'''

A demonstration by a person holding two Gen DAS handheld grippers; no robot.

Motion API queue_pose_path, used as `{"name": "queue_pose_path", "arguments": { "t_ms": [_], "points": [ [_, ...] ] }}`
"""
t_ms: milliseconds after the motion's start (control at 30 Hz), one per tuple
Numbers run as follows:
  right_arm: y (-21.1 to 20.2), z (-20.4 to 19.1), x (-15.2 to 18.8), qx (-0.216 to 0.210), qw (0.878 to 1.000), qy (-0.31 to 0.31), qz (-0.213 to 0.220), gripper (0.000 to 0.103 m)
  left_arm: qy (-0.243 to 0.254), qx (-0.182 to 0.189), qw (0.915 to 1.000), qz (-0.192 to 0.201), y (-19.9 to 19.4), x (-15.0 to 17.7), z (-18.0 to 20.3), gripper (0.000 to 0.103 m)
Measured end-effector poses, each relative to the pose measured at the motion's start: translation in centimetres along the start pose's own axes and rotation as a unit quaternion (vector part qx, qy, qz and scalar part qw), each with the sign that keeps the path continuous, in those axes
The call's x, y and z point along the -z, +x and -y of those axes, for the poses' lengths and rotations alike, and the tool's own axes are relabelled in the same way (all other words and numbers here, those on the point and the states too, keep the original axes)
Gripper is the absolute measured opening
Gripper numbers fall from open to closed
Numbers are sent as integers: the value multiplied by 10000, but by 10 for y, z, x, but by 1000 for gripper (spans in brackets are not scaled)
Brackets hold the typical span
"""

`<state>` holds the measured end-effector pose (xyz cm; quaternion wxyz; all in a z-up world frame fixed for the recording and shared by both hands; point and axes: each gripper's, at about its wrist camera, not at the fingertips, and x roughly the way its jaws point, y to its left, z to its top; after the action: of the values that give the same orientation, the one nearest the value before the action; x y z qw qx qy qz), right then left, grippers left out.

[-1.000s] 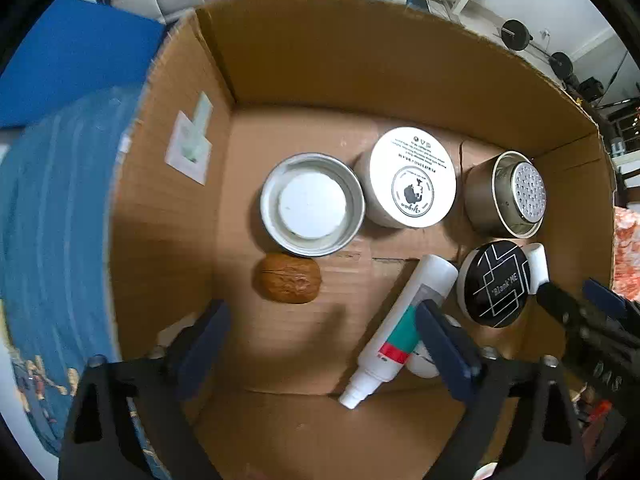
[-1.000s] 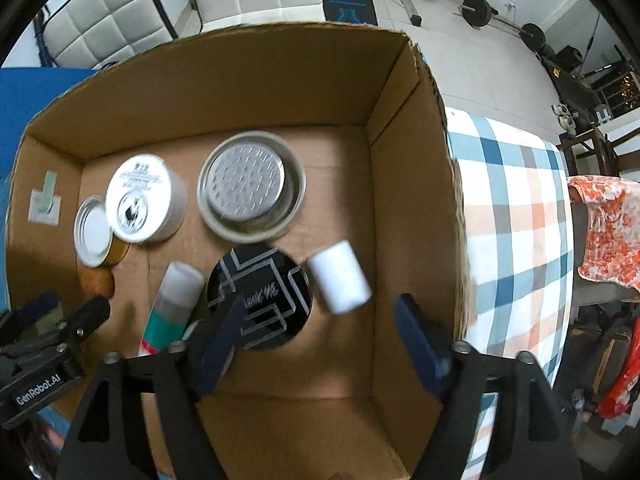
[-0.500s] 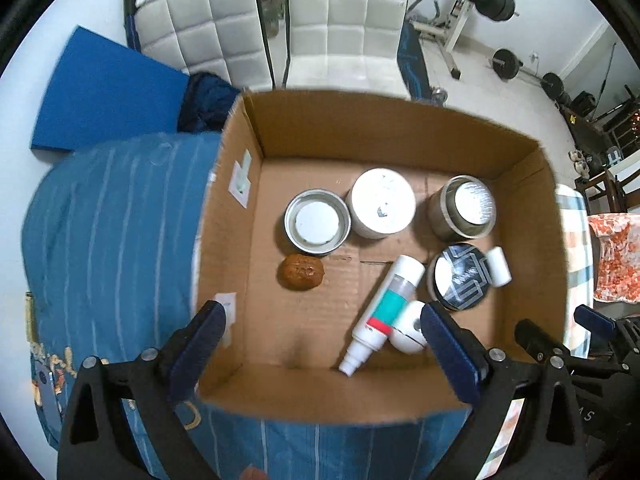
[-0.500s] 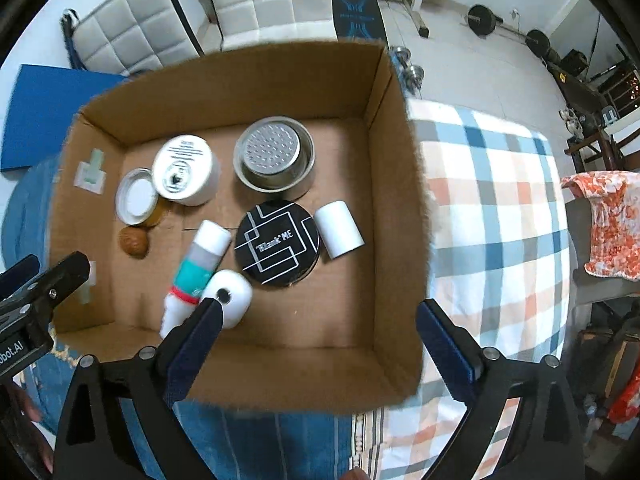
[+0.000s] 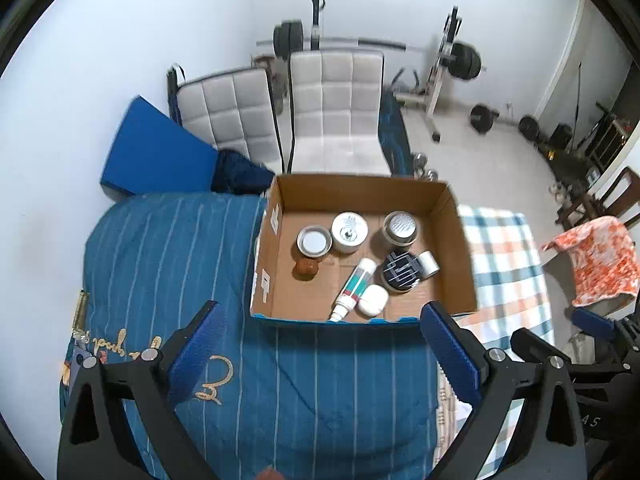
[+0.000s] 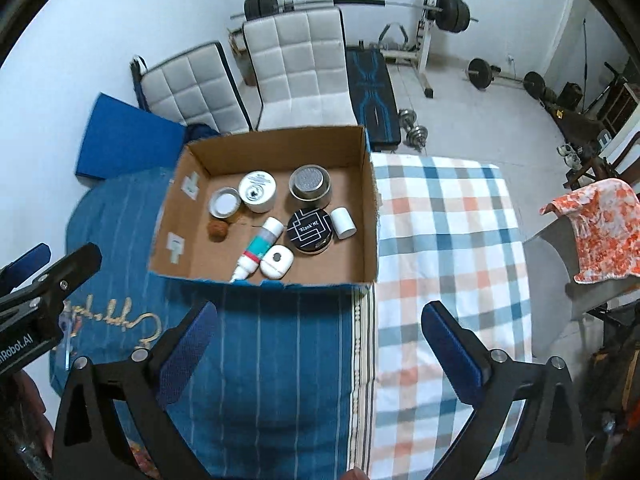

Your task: Organize rigid objects

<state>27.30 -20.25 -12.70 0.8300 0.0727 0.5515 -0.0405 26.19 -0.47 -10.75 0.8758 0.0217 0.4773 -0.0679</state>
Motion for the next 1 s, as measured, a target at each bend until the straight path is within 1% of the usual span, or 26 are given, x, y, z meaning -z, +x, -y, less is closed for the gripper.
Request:
{"name": "queue_pose_path", "arguments": {
  "t_ms": [100, 167, 233, 333, 533, 700, 900, 1000],
  "points": [
    [-37, 0, 14, -48, 9997, 23, 245, 103, -85, -14, 9996, 263, -32, 8, 1, 100],
    [-61, -2, 23, -72, 9992, 1, 387, 103, -147, 41, 9991, 395, -49, 11, -1, 100],
    [-83, -6, 31, -32, 9985, -93, 531, 103, -114, 15, 9987, 494, -64, 13, -1, 100],
    [-107, -12, 40, -81, 9980, -227, 590, 103, -109, -32, 9977, 668, -87, 19, -1, 100],
    [-143, -21, 58, -210, 9965, -415, 698, 103, -91, 5, 9966, 816, -109, 30, 0, 100],
    [-152, -21, 61, -194, 9965, -437, 691, 103, -34, 84, 9966, 825, -119, 36, 5, 100],
    [-155, -16, 55, 0, 9962, -318, 814, 103, 25, -3, 9966, 827, -114, 35, 13, 100],
    [-156, -12, 50, 45, 9954, -240, 925, 103, 28, -118, 9958, 906, -114, 35, 14, 100]
  ]
}}
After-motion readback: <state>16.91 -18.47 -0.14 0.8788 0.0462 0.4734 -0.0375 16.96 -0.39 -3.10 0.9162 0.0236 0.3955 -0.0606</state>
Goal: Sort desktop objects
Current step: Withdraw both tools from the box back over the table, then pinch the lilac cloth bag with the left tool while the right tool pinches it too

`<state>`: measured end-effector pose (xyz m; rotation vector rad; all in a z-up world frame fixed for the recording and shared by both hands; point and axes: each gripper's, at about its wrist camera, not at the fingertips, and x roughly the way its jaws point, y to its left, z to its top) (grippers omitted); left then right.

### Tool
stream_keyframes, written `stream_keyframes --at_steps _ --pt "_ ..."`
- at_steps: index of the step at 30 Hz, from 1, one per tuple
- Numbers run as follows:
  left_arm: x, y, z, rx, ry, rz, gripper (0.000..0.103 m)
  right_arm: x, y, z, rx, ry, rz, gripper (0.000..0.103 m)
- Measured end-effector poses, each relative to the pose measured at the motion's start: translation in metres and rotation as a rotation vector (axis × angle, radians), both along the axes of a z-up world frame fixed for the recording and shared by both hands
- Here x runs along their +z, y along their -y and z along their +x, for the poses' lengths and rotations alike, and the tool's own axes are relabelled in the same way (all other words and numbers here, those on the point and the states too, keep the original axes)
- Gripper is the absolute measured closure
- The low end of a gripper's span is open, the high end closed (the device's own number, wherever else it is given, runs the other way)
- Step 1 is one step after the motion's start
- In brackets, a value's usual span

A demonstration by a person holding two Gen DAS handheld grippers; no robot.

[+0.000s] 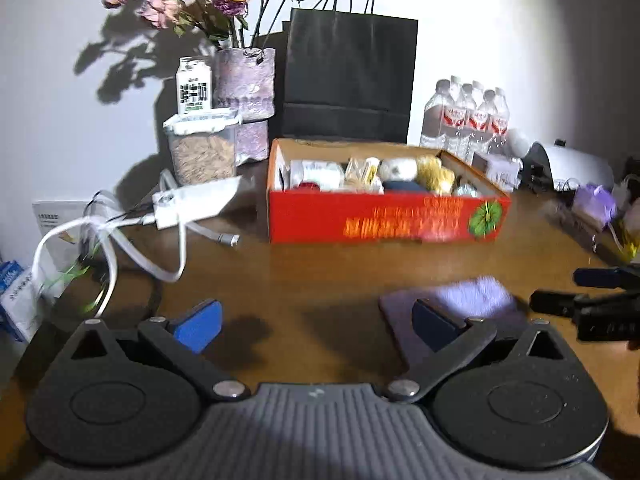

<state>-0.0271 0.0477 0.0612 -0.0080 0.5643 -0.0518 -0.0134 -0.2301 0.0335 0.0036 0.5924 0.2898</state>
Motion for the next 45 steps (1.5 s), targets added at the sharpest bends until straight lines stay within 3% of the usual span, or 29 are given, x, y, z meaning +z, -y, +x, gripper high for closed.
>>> stream_keyframes --at_steps 5,8,10,18,32,35,36,39,41,43,45 --pt "-0.025 0.012 -0.058 0.026 0.053 -0.086 0.0 -0.015 0.001 -0.06 0.038 0.057 0.015 0.014" --pt "-0.035 0.027 -0.076 -0.035 0.07 -0.033 0.0 -0.023 -0.004 -0.081 0.049 0.094 -0.056 0.014" --pt "-0.038 0.038 -0.079 -0.041 0.093 0.03 0.0 -0.024 -0.004 -0.086 0.031 0.095 -0.046 0.014" --pt "-0.043 0.041 -0.065 -0.052 0.044 0.037 0.0 -0.025 0.006 -0.072 0.0 0.043 0.014 0.014" --pt "-0.049 0.045 0.02 -0.069 -0.091 -0.049 0.0 -0.03 -0.014 0.023 0.017 -0.046 -0.092 0.018" --pt "-0.049 0.052 0.037 -0.101 -0.096 -0.038 0.012 -0.032 -0.017 0.041 0.005 -0.055 -0.097 0.024" --pt "-0.049 0.054 0.041 -0.113 -0.103 -0.037 0.021 -0.033 -0.018 0.046 0.004 -0.062 -0.091 0.025" --pt "-0.054 0.056 0.056 -0.132 -0.16 -0.07 0.044 -0.036 -0.022 0.058 0.013 -0.086 -0.088 0.043" --pt "-0.055 0.057 0.059 -0.126 -0.155 -0.078 0.05 -0.037 -0.026 0.061 0.027 -0.089 -0.081 0.057" --pt "-0.055 0.059 0.061 -0.143 -0.158 -0.079 0.067 -0.038 -0.029 0.06 0.046 -0.085 -0.083 0.066" --pt "-0.056 0.062 0.059 -0.145 -0.157 -0.066 0.071 -0.038 -0.033 0.057 0.046 -0.075 -0.097 0.068"
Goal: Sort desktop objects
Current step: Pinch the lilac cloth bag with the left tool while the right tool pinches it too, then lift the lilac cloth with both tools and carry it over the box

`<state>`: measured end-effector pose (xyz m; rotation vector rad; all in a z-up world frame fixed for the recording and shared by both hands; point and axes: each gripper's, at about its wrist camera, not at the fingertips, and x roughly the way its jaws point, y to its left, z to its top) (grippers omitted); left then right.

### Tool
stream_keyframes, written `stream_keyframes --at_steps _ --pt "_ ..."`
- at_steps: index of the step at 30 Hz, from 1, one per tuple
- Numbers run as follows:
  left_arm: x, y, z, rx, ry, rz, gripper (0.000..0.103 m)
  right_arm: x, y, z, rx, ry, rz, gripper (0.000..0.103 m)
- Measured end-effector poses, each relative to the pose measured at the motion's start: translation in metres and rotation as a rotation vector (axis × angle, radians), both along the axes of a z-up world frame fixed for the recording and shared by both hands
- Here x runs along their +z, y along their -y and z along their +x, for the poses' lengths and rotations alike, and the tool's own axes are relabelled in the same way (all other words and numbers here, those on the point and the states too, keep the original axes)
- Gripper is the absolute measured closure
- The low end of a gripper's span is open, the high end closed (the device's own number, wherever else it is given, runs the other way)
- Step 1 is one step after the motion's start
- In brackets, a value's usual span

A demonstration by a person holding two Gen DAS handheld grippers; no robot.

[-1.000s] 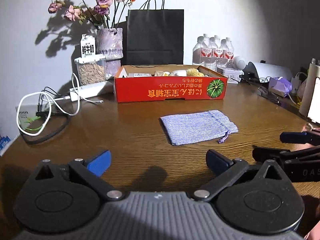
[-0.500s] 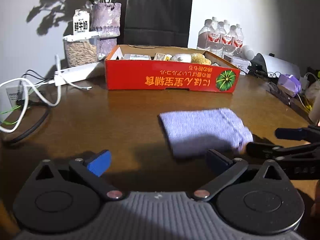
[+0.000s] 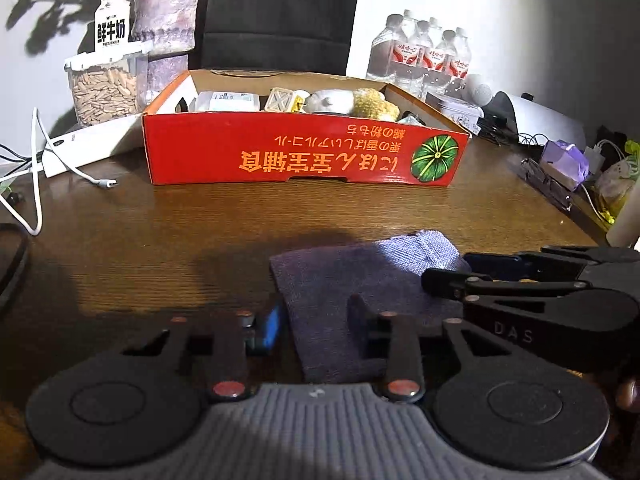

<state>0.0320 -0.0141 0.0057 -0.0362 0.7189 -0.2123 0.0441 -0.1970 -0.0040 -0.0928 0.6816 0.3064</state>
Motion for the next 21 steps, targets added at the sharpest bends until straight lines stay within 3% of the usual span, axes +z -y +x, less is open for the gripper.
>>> stream_keyframes --at_steps 1,5,8,21 --pt "0.0 0.001 -0.002 0.001 0.0 0.011 0.078 0.001 -0.001 -0.003 0.0 0.007 -0.008 0.073" --pt "0.003 -0.006 -0.009 0.015 -0.018 -0.025 0.084 0.008 0.004 -0.019 -0.018 0.014 0.03 0.093" --pt "0.01 -0.009 -0.023 0.016 0.003 -0.037 0.087 0.016 0.008 -0.036 -0.003 0.017 0.078 0.097" --pt "0.051 -0.001 -0.095 -0.063 0.097 -0.109 0.093 0.054 0.013 -0.118 0.045 0.112 0.123 0.101"
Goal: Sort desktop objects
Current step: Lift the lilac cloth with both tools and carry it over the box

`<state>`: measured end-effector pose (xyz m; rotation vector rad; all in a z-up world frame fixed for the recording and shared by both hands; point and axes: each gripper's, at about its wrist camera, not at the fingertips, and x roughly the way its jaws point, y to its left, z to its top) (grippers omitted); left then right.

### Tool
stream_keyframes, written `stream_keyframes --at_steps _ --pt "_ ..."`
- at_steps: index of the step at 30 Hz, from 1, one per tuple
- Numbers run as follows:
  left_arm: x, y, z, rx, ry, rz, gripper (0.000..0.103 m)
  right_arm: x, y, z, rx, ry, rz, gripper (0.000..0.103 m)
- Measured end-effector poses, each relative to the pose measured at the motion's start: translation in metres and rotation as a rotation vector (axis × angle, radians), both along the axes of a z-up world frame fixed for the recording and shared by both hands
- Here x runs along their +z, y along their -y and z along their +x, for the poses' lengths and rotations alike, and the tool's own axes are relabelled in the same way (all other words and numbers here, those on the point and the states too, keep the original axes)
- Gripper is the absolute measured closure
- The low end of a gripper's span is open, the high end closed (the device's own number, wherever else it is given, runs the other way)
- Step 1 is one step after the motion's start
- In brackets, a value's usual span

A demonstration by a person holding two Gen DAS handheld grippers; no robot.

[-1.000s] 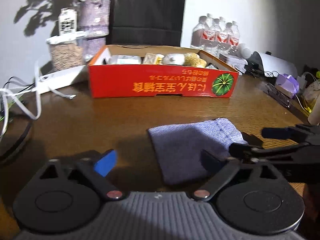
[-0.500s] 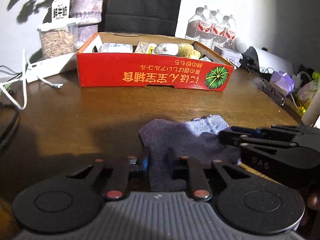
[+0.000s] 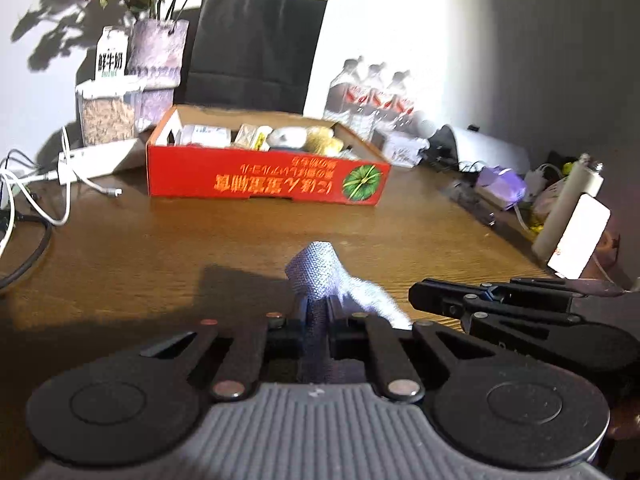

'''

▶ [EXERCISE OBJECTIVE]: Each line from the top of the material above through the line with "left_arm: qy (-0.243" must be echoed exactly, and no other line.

▶ [SOLUTION TO THIS EXERCISE]:
A demonstration by a person holding two Gen DAS handheld grippers; no robot.

Motion API queue_pose_path, used as `{"name": "queue_pose_path", "arguments": { "t_ms": [_], "points": [ [_, ...] ] }}`
"""
t_ms: milliseconds after the motion's start (control at 30 Hz), one per tuple
Numbers run as follows:
  right_arm: y (-21.1 to 20.2), z (-20.4 to 19.1), x (-15.2 to 18.8), qx (-0.216 to 0.210), qw (0.878 to 1.000), qy (-0.31 to 0.31), qz (-0.213 to 0.220), gripper (0.000 to 0.103 m)
  left_arm: qy (-0.243 to 0.254), qx (-0.182 to 0.189), qw (0.915 to 1.000), qz (-0.192 to 0.201), y (-19.9 to 19.4), x (-15.0 to 17.7), z (-18.0 to 20.3), gripper (0.000 to 0.103 m)

The exercise is complete.